Improve - Theory of Constraints

 
Keg LIne

Zero Carbon Engineering were first involved in 1996 with "Theory of Constraints" when looking at both whole site operations and also at looking at improving the effectiveness of individual production lines.  Its use is very effective in identifying how to remove waste and make optimise the performance of a process. 

The theory of constraints (TOC) is an overall management philosophy introduced by Eliyahu M. Goldratt in his 1984 book titled "The Goal", that is geared to help organizations analyse and drive improvement. 

The underlying premise of the theory of constraints is that any organisation or process can be measured and controlled by variations on three measures: throughput, operational expense, and inventory.

Inventory is all the money that the system has invested in purchasing things which it intends to sell. Operational expense is all the money the system spends in order to turn inventory into throughput. Throughput is the rate at which the system generates money through sales.

In the example above a beer keg filling line, the DMAIC issue defined was "can we get more output".  Each stage of the process was clocked by stop-watch and any stoppages plus cause noted.  The line was nominally specified as 1,000 beer kegs per hour, but the trials identified that with the balancing of machines speeds, the throughput speed could be increased by 8% without any impact on product quality. 

Downtime Report

The largest cause of downtime was damaged plastic locator boards - and a process was put in place to filter out damaged boards before they got to the automated plant.
 
There was nowhere for the operators to base themselves, so to keep them comfortably near to the line, a glazed control station with SCADA, a phone, kettle/coffee was built at the centre of the line. 
This improved reaction time to any incidents - reducing downtime.

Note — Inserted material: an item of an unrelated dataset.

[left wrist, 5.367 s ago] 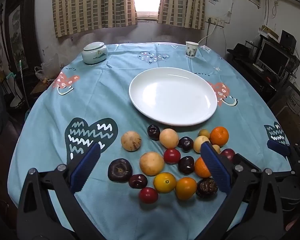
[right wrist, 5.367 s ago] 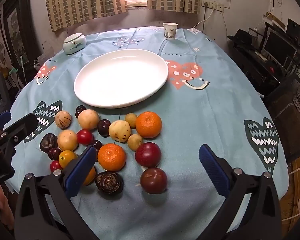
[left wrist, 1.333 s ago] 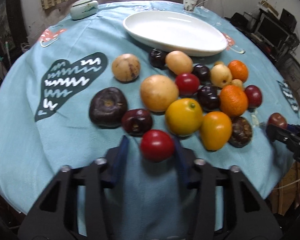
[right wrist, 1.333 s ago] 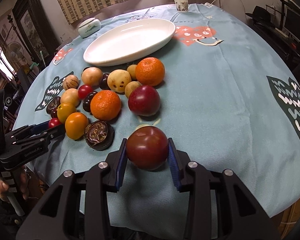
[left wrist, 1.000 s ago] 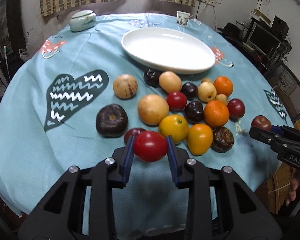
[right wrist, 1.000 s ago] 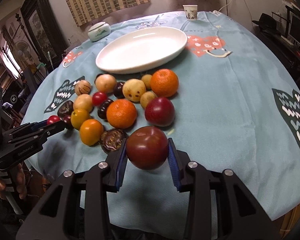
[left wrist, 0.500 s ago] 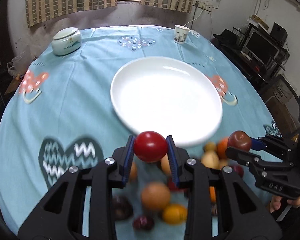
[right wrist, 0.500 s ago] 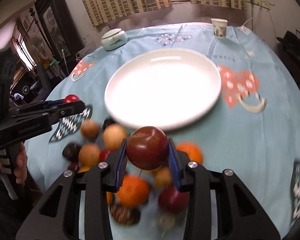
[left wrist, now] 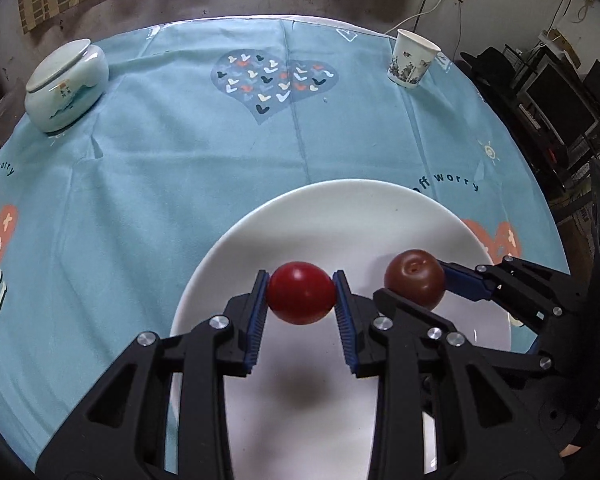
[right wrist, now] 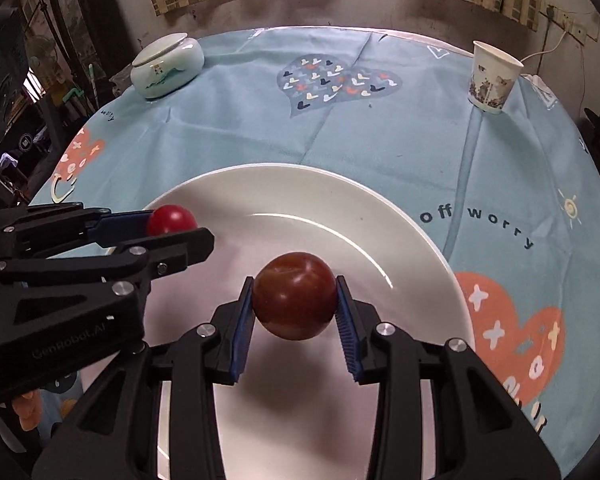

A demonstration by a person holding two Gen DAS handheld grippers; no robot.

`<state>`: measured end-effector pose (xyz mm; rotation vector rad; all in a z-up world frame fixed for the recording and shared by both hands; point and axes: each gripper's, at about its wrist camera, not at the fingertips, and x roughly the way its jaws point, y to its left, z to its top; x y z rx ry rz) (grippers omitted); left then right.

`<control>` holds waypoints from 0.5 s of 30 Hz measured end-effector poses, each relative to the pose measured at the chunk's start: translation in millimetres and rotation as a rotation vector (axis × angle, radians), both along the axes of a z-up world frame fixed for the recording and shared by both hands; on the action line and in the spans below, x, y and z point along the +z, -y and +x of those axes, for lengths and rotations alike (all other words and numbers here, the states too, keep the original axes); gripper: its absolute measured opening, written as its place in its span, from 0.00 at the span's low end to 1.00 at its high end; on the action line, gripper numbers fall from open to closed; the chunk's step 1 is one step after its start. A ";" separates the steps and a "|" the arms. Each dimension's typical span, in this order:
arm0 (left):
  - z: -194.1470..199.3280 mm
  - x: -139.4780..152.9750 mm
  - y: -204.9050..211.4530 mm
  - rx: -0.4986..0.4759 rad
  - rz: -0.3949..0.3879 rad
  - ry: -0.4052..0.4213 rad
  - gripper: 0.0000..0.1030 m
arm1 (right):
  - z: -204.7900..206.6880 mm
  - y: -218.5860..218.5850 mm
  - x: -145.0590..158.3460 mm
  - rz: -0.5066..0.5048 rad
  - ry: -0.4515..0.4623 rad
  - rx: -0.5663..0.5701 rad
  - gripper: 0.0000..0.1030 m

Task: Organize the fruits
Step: 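Carry both fruits onto the white plate and open both tools, then withdraw both tools from the plate back toward the fruit cluster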

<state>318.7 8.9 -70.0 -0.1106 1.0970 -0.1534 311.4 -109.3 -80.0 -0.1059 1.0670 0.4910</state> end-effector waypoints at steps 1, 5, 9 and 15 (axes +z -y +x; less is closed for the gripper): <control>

The issues with the palletiser was caused by damaged pallets and again these were removed before they got to the automated plant. 

The issue with the labeller was shown to be a timing problem and a standard operating procedure was produced so that the problem did not arise. 

Line Peformance

The table right shows the results over a ten month period. Performance on locator boards increased by 14% and was maintained. A trial to removed damaged returnable pallets increased productivity by 40% and got close to locator boards.

Unfortunately the supplier of returnable pallets was unable to maintain quality and the output dropped down to a lower but still improved level. 
Idle time (the time when production was complete and the line was not used) increased significantly.  This time was then used for training and further improvement activity.


The underlying principles behind this can be applied to any manufacturing process line and also to may other business processes.